— ABOUT THIS TASK —
The number needed is how many lines of the data hold the string "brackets". Give that number and nothing more.

— PROVIDED MATERIAL —
※
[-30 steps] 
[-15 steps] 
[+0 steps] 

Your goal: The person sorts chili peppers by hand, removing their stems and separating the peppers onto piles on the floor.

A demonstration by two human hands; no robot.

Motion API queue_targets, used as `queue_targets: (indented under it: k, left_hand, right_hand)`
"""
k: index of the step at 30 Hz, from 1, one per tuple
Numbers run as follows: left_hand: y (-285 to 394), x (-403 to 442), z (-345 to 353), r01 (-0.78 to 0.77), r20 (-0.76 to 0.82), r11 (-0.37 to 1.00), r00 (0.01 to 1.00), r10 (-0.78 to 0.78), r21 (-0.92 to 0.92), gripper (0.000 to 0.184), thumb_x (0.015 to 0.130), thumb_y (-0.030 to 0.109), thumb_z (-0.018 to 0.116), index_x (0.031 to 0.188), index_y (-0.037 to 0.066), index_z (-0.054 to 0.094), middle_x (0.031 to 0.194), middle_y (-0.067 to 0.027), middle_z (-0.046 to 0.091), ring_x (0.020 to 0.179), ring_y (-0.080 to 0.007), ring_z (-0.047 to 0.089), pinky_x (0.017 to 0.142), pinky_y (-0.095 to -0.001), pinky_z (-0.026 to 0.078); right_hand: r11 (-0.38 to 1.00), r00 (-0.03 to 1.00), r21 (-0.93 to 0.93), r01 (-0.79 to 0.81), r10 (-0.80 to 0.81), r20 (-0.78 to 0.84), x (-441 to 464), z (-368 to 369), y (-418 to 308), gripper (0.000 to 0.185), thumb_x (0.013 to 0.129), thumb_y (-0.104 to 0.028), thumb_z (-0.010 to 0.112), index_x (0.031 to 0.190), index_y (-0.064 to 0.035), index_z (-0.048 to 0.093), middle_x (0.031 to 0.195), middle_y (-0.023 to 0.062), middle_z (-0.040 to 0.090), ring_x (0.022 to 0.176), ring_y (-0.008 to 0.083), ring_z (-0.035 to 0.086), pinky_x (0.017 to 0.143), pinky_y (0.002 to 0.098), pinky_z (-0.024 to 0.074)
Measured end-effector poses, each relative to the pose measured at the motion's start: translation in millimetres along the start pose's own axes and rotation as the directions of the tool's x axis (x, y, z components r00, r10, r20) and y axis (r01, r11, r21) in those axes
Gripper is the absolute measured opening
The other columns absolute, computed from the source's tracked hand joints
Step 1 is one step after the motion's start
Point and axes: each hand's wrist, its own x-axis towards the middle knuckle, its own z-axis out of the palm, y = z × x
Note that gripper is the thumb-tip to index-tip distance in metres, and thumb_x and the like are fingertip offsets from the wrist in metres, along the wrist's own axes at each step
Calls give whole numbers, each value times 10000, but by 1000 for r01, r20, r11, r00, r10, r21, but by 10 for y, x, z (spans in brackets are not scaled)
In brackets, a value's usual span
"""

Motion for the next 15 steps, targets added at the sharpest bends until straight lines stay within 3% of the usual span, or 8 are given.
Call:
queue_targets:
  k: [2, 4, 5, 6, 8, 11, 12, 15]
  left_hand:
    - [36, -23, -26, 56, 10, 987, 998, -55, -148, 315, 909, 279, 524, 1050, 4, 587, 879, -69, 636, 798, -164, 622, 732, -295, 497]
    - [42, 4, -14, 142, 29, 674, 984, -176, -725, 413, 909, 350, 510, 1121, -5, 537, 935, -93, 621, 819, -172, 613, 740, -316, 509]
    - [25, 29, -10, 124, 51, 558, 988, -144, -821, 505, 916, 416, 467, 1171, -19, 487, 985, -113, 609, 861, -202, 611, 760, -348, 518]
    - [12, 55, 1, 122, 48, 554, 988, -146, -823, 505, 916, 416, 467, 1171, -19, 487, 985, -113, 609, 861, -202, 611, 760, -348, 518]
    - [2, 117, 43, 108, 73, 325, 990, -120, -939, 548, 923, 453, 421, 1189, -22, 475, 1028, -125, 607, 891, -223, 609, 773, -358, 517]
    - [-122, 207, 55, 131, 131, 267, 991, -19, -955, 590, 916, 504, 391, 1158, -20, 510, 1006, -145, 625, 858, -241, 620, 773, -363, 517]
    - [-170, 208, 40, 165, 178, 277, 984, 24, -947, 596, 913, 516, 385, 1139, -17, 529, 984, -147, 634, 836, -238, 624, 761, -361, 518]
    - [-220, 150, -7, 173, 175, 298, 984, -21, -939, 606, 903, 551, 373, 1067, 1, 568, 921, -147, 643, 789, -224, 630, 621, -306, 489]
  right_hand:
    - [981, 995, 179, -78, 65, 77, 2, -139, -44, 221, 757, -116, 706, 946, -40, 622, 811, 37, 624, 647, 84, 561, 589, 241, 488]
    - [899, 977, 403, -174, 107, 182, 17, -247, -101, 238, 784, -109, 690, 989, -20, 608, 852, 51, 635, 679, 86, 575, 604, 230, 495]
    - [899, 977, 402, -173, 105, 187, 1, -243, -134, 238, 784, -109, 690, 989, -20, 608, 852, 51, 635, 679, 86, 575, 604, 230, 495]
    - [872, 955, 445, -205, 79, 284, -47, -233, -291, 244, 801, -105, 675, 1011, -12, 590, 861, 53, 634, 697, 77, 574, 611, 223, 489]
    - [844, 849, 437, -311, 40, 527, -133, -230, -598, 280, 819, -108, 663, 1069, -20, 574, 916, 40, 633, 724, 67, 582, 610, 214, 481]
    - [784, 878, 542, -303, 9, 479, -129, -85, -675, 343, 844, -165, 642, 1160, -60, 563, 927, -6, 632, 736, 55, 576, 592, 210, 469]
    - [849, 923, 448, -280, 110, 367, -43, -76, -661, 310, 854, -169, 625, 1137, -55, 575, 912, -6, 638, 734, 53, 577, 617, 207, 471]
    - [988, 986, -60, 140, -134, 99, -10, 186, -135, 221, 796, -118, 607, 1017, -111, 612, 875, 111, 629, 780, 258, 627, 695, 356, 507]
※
— RESPONSE TO THIS TASK —
2